[Data extracted from a collection]
»»

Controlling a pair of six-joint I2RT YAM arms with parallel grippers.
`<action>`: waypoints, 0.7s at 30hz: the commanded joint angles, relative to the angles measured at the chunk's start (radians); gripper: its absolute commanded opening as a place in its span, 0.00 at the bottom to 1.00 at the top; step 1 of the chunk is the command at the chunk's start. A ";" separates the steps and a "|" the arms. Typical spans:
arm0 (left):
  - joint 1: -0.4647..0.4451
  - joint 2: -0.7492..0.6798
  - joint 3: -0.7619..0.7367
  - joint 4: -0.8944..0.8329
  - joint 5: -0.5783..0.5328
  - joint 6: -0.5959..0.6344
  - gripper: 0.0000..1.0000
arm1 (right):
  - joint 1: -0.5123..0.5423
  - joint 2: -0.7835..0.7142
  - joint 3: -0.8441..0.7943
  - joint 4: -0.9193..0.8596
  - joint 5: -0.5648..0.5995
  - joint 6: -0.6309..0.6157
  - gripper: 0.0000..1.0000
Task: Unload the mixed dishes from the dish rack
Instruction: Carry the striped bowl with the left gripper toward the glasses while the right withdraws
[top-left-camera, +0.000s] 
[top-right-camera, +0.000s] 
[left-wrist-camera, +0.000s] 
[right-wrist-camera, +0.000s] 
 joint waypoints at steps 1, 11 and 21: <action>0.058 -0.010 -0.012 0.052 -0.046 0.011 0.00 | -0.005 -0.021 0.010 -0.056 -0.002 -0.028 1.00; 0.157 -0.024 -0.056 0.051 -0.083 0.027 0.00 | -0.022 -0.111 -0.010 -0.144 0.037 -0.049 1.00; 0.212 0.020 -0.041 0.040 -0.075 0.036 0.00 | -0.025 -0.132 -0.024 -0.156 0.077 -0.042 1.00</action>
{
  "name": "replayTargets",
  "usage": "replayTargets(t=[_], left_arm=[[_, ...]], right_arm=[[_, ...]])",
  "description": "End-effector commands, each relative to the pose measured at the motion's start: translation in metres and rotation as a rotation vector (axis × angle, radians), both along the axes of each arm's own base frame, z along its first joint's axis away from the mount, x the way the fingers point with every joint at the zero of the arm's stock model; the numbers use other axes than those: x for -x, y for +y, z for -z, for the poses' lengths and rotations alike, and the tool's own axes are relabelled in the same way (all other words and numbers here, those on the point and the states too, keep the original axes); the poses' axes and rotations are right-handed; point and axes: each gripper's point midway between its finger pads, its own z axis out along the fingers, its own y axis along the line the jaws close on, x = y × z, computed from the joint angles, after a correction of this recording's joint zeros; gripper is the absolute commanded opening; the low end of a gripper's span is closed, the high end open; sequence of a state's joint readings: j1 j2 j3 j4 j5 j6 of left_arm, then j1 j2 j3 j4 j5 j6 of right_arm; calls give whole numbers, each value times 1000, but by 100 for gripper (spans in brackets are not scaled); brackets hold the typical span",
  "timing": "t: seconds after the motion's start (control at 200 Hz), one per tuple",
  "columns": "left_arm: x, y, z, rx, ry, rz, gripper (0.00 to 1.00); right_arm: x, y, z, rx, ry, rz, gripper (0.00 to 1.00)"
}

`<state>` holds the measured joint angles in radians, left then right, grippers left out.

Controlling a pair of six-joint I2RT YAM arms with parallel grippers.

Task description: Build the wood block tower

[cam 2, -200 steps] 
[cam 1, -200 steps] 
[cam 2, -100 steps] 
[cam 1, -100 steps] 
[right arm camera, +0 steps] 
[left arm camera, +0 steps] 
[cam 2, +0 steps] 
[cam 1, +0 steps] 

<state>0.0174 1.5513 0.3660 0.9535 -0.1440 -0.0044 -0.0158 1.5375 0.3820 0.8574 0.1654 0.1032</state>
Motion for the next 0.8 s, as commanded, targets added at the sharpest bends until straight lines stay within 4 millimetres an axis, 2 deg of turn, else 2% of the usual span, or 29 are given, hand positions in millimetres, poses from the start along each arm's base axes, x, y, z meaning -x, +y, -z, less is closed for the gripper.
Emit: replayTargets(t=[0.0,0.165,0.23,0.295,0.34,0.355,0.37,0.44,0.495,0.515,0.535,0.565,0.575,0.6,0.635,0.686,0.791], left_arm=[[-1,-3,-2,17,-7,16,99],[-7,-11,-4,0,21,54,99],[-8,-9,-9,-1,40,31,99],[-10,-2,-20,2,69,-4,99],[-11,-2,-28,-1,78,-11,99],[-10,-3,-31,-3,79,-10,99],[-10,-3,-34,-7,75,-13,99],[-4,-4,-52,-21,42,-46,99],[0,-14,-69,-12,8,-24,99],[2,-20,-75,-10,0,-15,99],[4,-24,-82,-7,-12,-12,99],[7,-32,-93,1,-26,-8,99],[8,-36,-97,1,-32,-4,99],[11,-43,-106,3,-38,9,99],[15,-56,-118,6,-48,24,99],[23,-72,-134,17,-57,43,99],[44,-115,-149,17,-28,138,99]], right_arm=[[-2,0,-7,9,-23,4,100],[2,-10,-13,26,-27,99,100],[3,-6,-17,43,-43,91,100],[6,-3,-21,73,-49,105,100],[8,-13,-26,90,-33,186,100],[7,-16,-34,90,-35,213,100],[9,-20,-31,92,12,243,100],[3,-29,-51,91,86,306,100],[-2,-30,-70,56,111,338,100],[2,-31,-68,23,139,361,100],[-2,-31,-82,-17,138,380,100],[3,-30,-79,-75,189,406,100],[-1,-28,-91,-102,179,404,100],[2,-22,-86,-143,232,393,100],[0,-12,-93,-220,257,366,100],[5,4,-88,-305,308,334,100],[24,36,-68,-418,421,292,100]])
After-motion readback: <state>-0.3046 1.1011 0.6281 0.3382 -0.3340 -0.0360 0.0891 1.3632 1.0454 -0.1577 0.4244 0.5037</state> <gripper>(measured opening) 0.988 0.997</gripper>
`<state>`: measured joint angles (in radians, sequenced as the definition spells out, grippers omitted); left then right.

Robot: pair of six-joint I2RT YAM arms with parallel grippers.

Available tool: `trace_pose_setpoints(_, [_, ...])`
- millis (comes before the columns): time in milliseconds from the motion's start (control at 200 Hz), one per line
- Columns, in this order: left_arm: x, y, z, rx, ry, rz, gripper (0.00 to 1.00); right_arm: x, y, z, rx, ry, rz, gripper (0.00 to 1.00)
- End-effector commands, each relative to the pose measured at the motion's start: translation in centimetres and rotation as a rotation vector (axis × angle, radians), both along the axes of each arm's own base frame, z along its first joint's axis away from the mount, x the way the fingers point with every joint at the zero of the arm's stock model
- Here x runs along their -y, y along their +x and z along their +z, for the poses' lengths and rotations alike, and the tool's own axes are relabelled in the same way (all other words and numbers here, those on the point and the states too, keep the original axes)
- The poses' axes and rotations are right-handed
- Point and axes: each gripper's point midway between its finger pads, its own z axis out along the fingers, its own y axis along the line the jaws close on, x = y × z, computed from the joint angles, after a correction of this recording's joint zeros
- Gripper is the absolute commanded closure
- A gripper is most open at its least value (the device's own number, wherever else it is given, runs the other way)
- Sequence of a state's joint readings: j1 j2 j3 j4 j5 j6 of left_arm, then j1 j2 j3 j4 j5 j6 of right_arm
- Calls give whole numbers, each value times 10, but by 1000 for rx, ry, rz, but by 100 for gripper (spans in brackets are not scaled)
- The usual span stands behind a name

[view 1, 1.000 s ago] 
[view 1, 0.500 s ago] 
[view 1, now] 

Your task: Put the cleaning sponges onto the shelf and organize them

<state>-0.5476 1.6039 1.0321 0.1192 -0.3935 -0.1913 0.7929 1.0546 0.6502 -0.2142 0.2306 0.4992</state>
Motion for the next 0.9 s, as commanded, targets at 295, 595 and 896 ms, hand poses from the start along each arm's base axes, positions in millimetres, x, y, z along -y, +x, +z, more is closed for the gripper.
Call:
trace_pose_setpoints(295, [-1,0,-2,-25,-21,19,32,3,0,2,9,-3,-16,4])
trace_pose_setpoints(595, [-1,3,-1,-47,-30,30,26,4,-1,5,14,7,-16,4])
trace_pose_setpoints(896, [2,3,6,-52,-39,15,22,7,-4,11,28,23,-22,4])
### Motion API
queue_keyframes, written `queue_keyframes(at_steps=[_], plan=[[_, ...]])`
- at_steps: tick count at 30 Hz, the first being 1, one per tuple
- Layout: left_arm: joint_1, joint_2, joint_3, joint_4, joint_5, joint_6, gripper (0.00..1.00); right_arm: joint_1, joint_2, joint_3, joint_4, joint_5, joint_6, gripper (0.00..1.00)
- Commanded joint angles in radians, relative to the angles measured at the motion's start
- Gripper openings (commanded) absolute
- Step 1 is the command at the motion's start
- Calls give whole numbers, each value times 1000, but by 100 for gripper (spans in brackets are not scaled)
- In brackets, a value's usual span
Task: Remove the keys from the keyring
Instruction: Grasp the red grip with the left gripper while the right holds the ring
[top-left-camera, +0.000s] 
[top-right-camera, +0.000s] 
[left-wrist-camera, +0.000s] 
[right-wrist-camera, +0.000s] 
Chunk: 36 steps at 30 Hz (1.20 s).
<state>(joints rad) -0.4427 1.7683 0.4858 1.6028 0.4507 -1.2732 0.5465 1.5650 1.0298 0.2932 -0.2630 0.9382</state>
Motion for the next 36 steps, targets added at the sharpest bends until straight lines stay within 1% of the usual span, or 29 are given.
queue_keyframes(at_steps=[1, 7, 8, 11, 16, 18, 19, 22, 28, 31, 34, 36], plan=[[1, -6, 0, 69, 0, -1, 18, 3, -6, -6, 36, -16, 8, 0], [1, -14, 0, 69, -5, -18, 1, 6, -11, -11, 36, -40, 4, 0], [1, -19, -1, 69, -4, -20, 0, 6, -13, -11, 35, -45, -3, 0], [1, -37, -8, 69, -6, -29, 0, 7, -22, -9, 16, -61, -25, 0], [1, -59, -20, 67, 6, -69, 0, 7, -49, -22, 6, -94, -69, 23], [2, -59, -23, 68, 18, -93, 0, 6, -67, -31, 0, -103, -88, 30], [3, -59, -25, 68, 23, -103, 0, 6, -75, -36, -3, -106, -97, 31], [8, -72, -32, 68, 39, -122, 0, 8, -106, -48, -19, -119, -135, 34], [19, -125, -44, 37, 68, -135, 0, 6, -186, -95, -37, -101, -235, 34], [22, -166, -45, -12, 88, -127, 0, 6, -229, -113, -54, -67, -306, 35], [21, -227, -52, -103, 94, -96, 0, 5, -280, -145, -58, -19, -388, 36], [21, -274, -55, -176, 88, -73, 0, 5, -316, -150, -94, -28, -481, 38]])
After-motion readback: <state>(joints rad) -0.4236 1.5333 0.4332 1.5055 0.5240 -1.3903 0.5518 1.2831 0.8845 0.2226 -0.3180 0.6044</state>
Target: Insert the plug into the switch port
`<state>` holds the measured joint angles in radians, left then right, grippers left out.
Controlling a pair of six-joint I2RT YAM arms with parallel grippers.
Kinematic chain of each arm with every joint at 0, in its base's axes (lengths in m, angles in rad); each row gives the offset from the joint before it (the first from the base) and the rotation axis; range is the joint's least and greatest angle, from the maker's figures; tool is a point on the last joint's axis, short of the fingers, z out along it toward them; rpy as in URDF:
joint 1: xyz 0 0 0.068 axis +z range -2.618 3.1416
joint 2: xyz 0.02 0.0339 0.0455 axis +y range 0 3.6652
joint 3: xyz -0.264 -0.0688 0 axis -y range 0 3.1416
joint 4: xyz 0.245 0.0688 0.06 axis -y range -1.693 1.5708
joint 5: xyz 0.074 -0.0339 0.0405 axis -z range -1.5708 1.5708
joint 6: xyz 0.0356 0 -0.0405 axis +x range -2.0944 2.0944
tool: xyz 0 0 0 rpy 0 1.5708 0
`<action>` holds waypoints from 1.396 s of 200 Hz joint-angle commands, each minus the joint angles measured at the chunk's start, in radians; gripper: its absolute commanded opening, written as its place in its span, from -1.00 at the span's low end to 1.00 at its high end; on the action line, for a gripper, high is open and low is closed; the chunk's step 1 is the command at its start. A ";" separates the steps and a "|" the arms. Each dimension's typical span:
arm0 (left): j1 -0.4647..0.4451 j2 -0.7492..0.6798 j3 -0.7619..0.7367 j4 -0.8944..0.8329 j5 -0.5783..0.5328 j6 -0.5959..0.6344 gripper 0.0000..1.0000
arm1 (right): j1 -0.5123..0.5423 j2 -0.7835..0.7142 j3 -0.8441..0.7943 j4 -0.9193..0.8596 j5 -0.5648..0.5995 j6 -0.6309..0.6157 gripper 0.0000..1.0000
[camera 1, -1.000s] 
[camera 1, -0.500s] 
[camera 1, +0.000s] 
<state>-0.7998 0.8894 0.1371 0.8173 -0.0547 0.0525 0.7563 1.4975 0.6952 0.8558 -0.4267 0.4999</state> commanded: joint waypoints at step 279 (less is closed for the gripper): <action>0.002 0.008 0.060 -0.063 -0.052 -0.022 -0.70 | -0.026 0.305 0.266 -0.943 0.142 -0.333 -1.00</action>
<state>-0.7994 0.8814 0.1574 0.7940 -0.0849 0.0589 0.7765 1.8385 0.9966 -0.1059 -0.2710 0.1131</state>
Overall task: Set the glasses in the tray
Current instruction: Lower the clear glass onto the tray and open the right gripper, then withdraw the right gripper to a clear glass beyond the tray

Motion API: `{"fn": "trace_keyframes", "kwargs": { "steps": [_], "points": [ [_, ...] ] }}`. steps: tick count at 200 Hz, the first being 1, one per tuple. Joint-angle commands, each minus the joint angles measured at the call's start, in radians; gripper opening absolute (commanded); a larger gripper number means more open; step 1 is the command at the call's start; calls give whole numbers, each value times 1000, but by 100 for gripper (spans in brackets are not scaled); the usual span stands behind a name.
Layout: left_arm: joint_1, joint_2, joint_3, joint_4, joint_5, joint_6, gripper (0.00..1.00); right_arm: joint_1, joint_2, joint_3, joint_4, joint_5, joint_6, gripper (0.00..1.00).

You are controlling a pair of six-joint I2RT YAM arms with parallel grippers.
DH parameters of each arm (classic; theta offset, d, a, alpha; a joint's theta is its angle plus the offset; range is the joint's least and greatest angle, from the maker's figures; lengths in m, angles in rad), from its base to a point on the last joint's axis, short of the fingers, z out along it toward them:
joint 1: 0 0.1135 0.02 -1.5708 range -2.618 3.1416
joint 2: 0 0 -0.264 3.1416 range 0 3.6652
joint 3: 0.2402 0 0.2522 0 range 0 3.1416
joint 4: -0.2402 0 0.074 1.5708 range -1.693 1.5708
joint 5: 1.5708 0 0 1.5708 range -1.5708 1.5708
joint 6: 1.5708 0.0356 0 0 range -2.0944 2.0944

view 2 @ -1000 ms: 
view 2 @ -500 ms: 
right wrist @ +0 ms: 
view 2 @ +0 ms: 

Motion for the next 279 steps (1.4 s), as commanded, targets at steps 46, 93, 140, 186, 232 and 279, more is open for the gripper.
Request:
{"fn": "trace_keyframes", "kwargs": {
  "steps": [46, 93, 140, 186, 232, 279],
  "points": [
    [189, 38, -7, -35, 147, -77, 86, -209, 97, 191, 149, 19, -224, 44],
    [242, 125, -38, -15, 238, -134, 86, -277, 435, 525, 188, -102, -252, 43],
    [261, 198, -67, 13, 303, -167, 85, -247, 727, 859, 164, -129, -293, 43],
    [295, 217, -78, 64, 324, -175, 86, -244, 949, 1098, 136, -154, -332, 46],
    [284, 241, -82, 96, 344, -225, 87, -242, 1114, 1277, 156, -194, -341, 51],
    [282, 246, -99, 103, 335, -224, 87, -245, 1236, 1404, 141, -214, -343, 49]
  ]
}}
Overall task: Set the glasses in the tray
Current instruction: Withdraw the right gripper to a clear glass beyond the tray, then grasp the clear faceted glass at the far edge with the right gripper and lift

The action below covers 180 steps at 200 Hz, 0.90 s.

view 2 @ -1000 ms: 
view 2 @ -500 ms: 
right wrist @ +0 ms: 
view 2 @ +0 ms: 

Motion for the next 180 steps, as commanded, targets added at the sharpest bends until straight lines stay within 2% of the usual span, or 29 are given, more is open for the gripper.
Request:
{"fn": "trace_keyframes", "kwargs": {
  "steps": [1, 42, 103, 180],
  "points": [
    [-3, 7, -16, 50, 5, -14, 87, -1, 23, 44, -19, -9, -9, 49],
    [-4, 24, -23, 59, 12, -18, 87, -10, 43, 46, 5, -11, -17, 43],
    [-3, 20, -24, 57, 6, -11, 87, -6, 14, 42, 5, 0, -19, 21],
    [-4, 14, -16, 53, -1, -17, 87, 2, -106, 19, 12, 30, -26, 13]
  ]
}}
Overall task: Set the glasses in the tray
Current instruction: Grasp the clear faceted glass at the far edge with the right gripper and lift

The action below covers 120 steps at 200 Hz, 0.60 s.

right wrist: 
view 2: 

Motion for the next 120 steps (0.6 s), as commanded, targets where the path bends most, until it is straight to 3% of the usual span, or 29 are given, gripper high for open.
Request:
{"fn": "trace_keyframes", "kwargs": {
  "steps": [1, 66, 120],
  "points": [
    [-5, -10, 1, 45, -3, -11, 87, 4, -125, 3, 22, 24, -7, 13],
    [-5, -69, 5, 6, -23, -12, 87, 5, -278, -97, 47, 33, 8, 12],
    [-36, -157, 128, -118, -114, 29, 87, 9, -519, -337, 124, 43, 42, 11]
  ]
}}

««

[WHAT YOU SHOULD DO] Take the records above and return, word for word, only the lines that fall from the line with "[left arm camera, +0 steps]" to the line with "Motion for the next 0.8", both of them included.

[OUTPUT FOR THIS TASK]
[left arm camera, +0 steps] 
[cam 2, +0 steps] 
[cam 1, +0 steps] 

<state>0.0174 1.5513 0.3660 0.9535 -0.1440 -0.0044 -0.0158 1.5375 0.3820 0.8574 0.1654 0.1032</state>
Motion for the next 0.8 s, as commanded, targets added at the sharpest bends until straight lines stay within 4 millimetres an axis, 2 deg of turn, else 2% of the usual span, or 29 are given, hand positions in millimetres, poses from the start along each arm's base axes, x, y, z meaning -x, +y, -z, less is closed for the gripper.

Work on this exercise is now complete.